May 24, 2010 by James Smith
There are many processes within ICT that require data from the architecture including areas like technology refresh, day-to-day incident management and change control. The common factors are accurate, up-to-date information delivered when required in a way that can be easily understood.
In the same way Warwickshire Open Data is opening up public information, ICT need to open up information about the architecture itself. This is vital to ensure effective management of both the architecture itself and the services it delivers.
Warwickshire have been working on defining services in a language the organisation can understand and linking them with the logical and physical components of the architecture. This is helping provide Warwickshire ICT with important information from both a service and a component perspective.
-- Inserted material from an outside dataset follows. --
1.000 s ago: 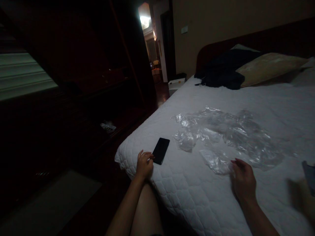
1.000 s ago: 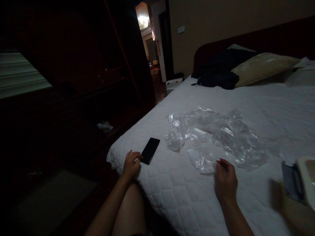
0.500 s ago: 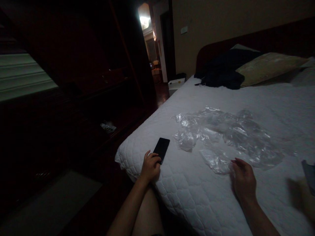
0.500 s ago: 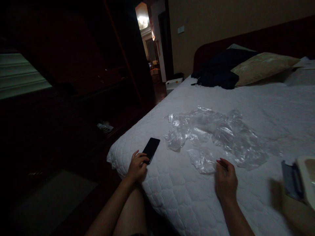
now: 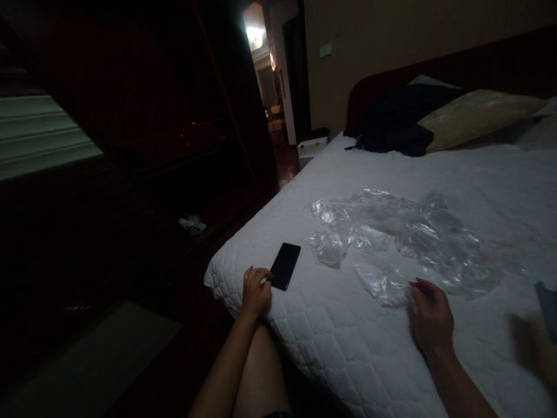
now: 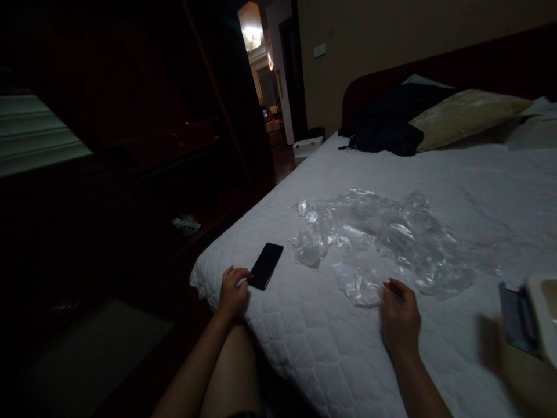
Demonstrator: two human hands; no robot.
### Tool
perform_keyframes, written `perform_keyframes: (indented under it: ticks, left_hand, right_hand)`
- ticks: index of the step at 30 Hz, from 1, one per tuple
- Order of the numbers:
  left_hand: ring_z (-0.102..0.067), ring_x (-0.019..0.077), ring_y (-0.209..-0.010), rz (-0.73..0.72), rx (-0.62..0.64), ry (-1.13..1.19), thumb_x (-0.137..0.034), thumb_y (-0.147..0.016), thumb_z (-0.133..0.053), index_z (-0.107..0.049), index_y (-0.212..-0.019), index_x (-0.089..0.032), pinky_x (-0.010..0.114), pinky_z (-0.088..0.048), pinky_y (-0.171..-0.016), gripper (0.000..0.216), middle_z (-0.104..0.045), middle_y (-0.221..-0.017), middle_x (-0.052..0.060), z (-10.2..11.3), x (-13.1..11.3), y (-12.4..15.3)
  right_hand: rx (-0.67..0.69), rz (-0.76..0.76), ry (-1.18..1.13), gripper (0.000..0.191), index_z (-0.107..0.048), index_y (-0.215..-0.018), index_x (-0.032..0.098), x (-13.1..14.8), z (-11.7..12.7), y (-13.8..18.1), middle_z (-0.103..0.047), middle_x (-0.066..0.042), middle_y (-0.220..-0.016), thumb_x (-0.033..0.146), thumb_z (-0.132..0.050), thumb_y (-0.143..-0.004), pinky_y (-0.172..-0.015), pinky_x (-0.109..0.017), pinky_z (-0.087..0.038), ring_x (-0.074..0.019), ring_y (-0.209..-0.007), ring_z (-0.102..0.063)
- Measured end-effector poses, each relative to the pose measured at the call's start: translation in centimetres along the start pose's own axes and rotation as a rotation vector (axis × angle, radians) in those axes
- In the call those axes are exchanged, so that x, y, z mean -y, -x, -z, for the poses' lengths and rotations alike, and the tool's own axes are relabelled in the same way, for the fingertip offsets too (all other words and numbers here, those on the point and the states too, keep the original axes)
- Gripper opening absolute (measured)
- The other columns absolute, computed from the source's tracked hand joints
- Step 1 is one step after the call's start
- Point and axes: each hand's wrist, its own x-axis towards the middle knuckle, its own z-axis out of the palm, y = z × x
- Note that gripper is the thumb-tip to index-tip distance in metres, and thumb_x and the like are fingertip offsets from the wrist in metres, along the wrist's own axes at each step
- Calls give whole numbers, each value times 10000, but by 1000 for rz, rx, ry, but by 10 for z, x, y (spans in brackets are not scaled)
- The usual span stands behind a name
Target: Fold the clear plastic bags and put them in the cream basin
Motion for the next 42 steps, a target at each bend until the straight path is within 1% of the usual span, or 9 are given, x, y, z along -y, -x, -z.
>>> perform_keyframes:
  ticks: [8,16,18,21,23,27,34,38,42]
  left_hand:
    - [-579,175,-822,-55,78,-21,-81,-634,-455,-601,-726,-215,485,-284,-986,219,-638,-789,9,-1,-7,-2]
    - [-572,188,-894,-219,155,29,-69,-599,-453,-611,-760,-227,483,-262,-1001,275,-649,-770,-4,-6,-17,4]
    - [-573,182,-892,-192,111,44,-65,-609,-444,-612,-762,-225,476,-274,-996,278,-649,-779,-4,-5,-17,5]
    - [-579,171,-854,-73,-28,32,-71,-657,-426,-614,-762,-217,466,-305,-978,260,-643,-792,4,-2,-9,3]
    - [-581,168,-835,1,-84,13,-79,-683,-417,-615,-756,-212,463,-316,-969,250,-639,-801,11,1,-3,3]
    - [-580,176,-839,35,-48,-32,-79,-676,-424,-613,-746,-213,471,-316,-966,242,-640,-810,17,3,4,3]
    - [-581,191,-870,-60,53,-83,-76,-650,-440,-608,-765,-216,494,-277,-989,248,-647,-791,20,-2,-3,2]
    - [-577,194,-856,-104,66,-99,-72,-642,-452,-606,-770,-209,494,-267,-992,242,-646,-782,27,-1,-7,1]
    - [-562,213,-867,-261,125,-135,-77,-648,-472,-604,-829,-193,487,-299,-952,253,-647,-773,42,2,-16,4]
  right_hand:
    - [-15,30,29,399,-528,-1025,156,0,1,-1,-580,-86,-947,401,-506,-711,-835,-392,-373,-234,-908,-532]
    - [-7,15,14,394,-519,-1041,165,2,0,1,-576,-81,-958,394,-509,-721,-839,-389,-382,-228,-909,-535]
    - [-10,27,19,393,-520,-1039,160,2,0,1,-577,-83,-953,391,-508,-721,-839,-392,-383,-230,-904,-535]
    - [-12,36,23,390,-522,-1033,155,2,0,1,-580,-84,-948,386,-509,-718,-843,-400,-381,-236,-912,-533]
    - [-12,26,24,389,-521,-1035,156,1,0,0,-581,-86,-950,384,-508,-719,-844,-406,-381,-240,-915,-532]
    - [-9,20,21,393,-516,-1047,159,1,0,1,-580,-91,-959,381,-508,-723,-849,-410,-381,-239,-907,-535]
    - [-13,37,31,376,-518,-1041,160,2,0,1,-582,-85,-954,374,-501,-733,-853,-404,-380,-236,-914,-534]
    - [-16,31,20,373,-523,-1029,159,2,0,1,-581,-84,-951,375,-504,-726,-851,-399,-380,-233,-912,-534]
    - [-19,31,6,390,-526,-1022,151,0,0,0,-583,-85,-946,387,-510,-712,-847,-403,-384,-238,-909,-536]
Adding to this we are reviewing internal management systems that store data to understand how it can also be exposed and re-used.
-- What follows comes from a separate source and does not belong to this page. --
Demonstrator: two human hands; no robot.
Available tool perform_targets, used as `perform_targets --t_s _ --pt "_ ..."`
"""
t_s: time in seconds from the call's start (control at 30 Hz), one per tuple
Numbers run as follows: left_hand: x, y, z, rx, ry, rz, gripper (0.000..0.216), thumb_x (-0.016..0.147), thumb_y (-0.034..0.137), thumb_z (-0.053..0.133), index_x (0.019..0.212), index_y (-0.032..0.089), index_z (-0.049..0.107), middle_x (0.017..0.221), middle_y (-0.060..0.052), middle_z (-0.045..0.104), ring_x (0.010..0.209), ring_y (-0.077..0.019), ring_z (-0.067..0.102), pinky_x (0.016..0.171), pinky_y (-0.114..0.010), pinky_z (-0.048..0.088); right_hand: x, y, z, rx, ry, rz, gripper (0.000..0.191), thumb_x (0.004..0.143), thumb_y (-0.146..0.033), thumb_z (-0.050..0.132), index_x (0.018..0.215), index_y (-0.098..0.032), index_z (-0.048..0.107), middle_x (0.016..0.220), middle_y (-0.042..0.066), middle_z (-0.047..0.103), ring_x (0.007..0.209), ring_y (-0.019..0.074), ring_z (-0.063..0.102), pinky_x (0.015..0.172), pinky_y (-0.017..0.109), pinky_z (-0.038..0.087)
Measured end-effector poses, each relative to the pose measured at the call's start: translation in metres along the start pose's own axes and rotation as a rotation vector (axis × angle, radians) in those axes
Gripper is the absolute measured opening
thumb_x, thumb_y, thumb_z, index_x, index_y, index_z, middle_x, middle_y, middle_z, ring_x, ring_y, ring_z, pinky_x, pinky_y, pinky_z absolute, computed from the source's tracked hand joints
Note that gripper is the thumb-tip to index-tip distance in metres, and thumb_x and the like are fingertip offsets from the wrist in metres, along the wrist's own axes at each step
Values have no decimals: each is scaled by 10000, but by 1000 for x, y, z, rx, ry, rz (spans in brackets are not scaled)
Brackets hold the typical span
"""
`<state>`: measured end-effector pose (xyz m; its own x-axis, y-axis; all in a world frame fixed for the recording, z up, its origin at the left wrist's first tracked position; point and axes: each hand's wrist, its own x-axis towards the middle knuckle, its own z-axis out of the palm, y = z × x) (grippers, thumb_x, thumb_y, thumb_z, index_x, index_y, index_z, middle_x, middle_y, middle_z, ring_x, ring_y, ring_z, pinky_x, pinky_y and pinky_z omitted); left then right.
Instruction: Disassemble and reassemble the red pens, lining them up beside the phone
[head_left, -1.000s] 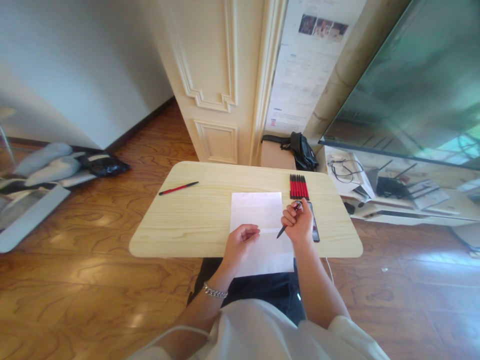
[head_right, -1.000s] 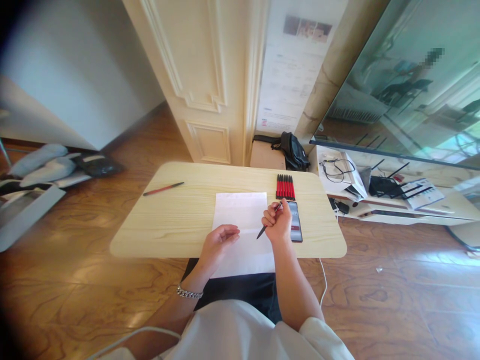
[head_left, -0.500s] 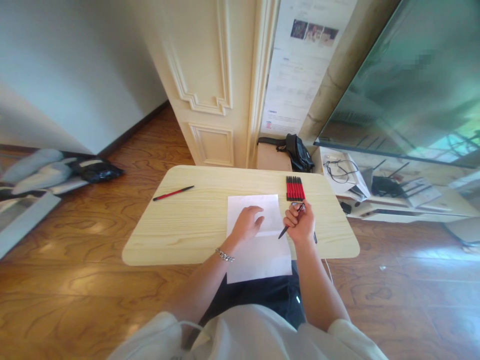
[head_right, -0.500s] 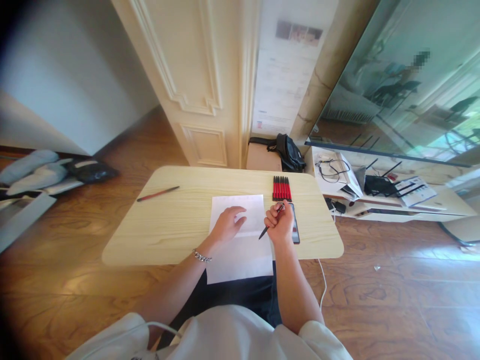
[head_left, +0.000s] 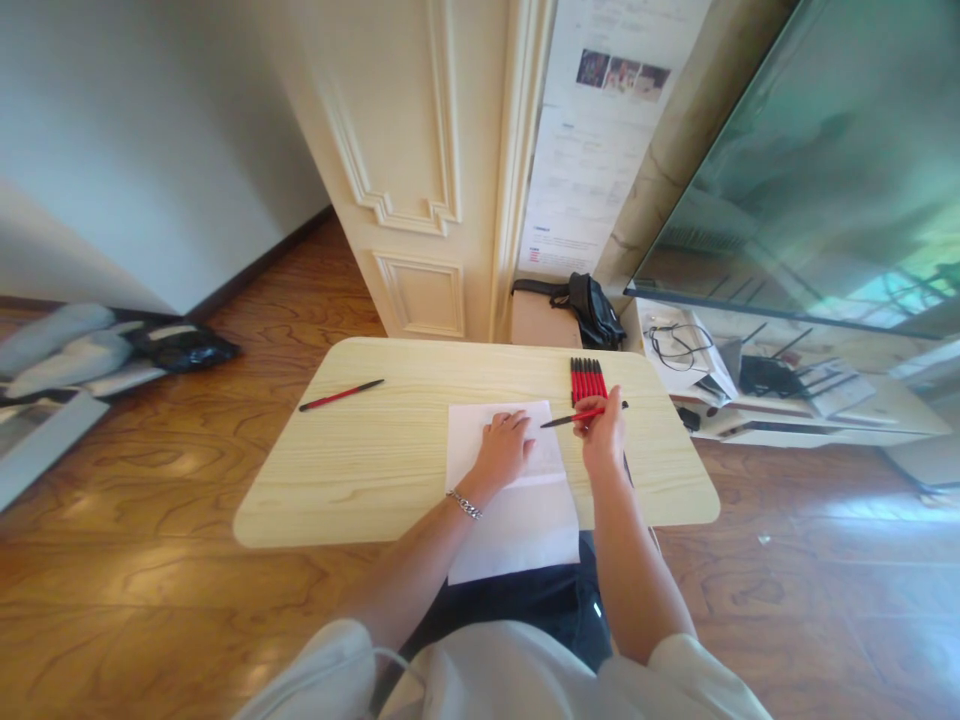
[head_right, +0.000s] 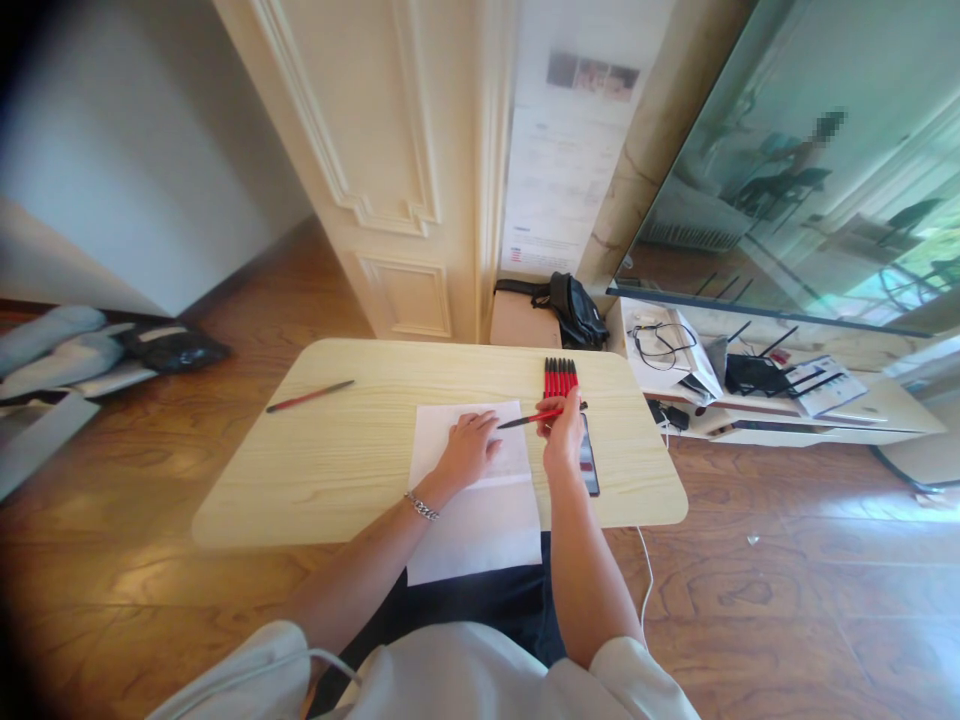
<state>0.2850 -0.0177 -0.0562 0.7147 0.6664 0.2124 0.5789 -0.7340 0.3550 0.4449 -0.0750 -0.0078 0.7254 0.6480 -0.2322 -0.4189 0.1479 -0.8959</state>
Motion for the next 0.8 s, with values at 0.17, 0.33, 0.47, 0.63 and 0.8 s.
perform_targets --t_s 0.17,0.33,0.47,0.63,0.8 --pt "-4 0 -2 -13 -2 -24 381 854 308 536 1222 211 520 1344 -72 486 1163 -274 408 895 -426 390 8 22 11 -94 -11 46 540 764 -663 443 743 -155 627 507 28 585 394 106 492 372 219 377" --pt "-4 0 -3 -29 13 -28 390 856 319 536 1230 211 525 1348 -70 485 1157 -275 406 883 -419 391 16 45 9 -283 -37 -120 315 607 -436 716 738 -175 598 552 -2 607 459 118 522 438 227 404" --pt "-4 0 -4 -39 3 -27 391 862 323 526 1236 208 529 1354 -71 480 1161 -272 404 886 -413 389 21 56 7 -454 -2 -201 278 666 -440 625 753 -176 620 558 -3 611 469 123 517 451 234 396" --pt "-4 0 -4 -51 -2 -31 394 862 327 521 1235 199 532 1351 -76 484 1152 -271 406 892 -415 383 21 59 7 -660 -45 -278 276 660 -408 612 749 -153 668 657 36 665 548 142 558 534 250 438" --pt "-4 0 -5 -73 2 -29 393 863 329 518 1233 198 534 1350 -78 485 1143 -281 408 893 -423 378 19 60 8 -706 -42 -311 226 670 -383 598 712 -171 664 633 17 664 543 143 556 545 250 433"
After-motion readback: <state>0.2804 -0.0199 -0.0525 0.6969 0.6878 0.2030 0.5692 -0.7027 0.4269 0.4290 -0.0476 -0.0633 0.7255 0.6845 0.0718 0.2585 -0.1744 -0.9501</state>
We are now at the stage where we have good information about a service, next we need to make that information available and present it in such a way that it can be understood and where possible interactive.
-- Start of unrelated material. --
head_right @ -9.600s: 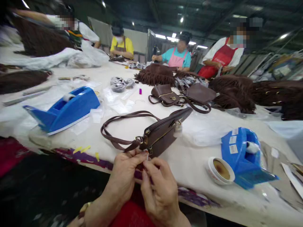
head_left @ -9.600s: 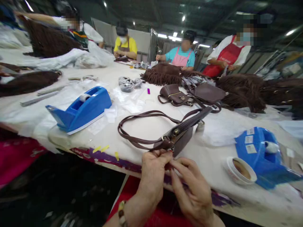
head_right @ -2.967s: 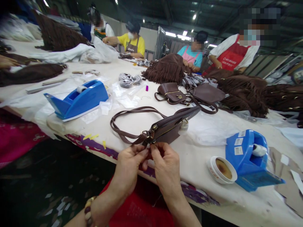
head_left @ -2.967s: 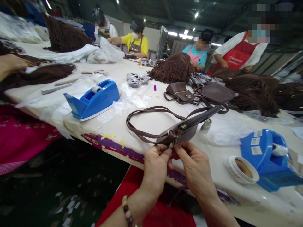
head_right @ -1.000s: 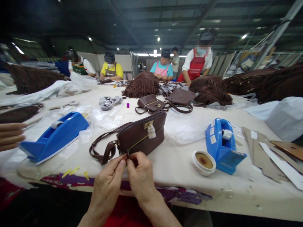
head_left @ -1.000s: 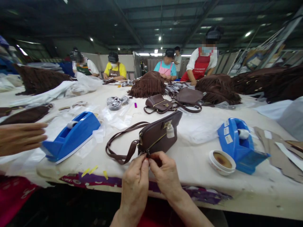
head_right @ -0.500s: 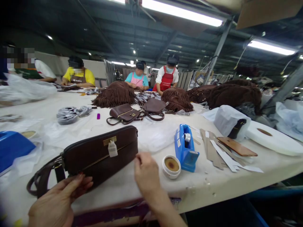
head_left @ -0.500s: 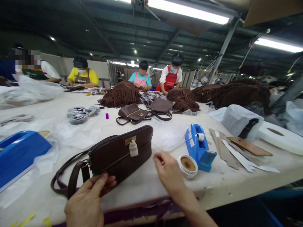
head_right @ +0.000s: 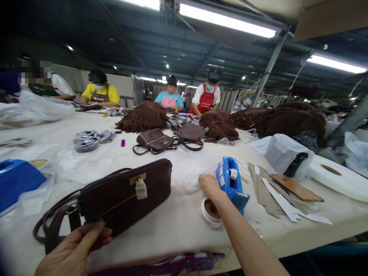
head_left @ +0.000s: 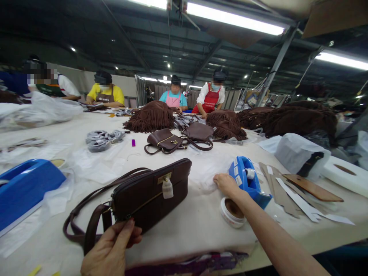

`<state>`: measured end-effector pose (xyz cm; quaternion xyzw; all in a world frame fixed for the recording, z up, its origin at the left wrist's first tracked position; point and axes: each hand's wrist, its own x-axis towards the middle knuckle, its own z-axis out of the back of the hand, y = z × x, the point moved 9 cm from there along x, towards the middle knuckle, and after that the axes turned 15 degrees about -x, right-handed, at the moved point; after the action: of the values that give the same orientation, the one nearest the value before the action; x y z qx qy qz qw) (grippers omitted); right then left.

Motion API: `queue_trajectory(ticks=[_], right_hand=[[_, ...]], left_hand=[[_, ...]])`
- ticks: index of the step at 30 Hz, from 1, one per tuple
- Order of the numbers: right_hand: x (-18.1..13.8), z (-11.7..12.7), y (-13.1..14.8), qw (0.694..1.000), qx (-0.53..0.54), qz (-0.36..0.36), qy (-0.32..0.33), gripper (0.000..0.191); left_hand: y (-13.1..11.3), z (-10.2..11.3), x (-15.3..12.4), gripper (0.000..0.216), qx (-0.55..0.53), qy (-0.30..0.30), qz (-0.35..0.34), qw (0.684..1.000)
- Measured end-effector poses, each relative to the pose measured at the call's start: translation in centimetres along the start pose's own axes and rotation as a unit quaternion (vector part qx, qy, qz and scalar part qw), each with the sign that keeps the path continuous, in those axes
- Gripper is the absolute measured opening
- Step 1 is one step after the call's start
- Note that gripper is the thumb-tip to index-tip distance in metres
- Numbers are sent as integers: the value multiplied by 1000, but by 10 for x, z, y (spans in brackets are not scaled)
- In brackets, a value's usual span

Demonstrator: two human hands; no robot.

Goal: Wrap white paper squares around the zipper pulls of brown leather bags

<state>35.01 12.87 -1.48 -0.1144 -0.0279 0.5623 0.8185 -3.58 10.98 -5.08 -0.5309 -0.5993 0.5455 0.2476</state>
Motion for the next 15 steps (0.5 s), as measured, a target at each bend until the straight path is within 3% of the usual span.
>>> queue_trajectory(ticks=[10, 15], right_hand=[[5, -1, -6, 997, 39, -67, 3, 23], [7, 0, -11, 989, 101, -109, -25, 22]], left_hand=[[-1, -2, -5, 35, -20, 7, 0, 1000], [-4, -3, -7, 35, -3, 10, 2, 1000]])
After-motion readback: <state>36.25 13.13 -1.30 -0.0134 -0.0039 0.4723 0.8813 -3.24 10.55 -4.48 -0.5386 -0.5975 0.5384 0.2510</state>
This has led us to start investigating what visualisation techniques and technologies are available. Some areas where we are interested in trying different styles of visualisation are:
- Mapping the wide area network – plotting locations and the links between them.
- Browsing the ITIL Service Catalogue and viewing the underlying technical components
- Listing which services are affected by device ‘X’
- Technical devices located within each office
- Service status dashboards
Until we have some demonstrations to show here a couple of web sites we have found that could be used to visualise complex data. We will post back here following the investigation and hopefully have some examples – if only screen shots – of the visualisation techniques and technologies used.